**SOURCE MATERIAL**

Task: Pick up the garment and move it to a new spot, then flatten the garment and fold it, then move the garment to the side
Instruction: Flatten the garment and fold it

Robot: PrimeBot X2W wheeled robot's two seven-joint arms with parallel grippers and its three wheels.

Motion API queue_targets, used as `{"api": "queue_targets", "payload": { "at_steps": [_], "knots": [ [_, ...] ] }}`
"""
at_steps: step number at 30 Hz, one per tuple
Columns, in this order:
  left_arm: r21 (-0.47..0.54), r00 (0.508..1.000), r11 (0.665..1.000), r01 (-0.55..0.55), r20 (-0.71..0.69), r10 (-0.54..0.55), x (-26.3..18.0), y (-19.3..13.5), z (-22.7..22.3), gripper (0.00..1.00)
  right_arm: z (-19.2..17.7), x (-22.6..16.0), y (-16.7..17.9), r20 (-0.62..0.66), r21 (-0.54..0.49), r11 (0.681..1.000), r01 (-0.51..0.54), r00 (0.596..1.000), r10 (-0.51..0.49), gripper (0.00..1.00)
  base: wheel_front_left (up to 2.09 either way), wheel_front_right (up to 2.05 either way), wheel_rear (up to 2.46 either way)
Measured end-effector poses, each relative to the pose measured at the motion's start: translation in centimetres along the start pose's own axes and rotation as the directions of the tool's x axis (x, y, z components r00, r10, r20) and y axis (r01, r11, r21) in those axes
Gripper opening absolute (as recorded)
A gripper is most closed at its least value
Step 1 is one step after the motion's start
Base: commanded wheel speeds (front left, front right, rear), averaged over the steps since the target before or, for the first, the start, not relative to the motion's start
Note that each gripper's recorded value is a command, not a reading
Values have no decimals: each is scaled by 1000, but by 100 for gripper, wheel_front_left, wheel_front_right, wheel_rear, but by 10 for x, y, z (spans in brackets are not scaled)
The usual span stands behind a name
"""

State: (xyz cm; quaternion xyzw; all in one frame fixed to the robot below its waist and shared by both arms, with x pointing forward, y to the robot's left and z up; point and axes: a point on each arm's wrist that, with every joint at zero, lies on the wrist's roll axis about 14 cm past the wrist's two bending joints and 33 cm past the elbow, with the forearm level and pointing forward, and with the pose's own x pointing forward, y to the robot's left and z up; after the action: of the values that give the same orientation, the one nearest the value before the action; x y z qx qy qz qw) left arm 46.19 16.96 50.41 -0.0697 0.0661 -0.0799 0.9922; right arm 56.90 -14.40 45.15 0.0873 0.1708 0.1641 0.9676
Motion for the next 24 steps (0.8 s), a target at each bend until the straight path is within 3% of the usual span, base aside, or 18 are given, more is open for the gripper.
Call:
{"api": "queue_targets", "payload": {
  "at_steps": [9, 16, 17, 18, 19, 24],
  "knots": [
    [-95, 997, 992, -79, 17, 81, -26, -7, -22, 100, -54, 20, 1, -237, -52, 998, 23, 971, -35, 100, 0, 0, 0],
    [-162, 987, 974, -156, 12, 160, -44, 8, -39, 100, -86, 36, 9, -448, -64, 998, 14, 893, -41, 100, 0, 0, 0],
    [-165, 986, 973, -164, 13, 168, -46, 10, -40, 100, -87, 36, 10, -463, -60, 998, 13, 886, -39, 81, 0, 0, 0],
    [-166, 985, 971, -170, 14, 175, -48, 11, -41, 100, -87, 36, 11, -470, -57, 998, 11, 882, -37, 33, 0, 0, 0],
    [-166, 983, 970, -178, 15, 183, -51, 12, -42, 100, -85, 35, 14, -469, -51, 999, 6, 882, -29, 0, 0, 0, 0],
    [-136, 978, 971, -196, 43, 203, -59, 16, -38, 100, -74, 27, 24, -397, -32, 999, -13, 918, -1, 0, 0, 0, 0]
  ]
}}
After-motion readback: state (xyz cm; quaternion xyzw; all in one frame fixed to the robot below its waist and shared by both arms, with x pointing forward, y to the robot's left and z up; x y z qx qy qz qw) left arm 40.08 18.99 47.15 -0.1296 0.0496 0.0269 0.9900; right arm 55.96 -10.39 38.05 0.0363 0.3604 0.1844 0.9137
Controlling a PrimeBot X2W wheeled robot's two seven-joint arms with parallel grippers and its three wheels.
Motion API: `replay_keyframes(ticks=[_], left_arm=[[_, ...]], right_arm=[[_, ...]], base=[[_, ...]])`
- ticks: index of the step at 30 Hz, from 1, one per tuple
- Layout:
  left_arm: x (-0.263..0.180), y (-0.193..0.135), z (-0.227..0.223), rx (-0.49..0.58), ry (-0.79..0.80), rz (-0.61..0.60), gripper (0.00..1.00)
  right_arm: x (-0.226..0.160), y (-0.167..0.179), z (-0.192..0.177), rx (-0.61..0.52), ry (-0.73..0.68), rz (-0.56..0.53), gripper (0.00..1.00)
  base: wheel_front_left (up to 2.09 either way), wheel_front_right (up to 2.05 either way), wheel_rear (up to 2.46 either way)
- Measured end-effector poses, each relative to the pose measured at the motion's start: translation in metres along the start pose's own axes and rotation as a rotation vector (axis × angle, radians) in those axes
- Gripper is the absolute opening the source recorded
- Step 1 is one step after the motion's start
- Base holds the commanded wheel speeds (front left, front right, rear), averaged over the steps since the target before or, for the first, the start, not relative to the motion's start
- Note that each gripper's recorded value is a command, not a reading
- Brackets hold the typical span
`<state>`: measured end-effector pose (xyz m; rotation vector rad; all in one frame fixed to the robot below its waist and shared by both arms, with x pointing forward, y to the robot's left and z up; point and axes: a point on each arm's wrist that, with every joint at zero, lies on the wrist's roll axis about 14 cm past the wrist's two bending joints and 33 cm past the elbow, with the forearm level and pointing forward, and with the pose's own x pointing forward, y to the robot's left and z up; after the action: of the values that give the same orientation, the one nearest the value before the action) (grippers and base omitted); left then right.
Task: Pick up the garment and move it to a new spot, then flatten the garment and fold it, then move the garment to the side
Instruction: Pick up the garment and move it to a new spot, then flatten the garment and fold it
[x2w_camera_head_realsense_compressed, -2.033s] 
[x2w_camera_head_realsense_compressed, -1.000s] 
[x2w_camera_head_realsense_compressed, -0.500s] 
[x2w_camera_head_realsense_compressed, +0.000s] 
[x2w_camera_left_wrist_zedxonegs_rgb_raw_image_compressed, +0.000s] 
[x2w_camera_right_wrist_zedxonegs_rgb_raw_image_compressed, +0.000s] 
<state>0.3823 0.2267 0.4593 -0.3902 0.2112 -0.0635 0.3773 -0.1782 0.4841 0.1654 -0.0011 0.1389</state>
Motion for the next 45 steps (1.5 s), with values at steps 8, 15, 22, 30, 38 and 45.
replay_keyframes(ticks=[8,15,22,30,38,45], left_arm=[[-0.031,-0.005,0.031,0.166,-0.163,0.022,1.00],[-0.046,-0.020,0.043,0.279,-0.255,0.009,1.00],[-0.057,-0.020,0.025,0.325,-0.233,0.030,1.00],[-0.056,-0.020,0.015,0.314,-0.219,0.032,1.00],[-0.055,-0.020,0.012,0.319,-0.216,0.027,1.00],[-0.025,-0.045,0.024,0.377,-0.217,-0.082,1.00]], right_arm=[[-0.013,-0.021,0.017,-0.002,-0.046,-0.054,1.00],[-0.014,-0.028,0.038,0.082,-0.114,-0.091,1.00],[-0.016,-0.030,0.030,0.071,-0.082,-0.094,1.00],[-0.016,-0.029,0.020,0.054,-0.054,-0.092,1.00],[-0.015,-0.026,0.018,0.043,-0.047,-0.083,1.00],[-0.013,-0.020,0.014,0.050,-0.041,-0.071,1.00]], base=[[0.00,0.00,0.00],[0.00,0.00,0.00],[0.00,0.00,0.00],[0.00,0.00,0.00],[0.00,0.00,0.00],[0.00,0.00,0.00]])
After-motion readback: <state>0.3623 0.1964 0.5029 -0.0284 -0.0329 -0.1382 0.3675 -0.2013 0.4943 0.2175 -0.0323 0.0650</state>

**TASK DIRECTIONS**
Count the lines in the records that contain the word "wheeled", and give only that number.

**WRITTEN SOLUTION**
2